→ Requirement
Report each line from the listing that the string "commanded" appears in.

→ Provided material
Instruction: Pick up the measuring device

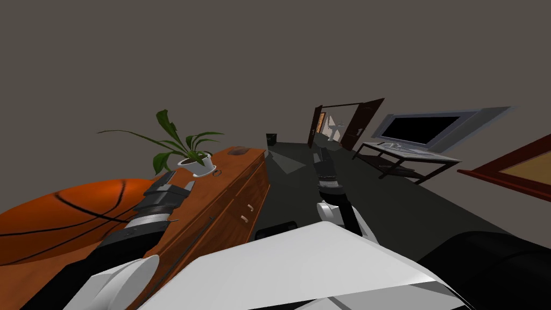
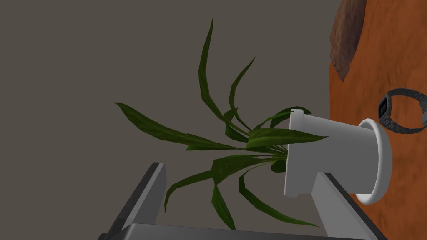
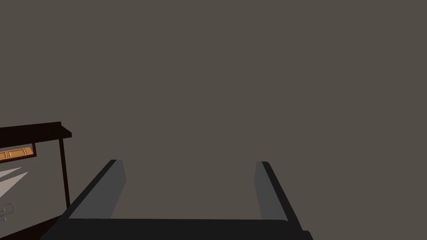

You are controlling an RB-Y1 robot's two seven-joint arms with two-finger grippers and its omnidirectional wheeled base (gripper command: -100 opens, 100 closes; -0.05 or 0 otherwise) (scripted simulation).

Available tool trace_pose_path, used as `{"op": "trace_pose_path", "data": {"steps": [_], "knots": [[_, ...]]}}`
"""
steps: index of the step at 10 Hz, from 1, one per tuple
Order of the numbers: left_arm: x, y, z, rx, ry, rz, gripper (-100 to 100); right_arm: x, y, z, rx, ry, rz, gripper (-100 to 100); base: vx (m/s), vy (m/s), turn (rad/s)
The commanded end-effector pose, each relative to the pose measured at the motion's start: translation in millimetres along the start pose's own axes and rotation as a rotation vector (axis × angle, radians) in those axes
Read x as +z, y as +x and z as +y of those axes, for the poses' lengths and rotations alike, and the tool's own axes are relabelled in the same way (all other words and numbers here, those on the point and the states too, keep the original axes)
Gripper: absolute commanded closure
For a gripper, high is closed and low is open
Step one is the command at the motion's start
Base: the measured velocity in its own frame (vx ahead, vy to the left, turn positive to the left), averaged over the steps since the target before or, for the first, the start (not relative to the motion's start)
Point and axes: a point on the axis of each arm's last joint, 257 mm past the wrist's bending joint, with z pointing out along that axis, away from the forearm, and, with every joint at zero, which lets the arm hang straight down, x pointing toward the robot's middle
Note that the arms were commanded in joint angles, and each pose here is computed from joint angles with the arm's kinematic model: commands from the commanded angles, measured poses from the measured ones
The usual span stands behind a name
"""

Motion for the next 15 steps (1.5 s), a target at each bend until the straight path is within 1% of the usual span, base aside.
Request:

→ Response to the exercise
The commanded end-effector pose, each relative to the pose measured at the motion's start: translation in millimetres along the start pose's own axes and rotation as a rotation vector (axis × angle, radians) in those axes
Gripper: absolute commanded closure
Note that the arms were commanded in joint angles, and each pose here is computed from joint angles with the arm's kinematic model: commands from the commanded angles, measured poses from the measured ones

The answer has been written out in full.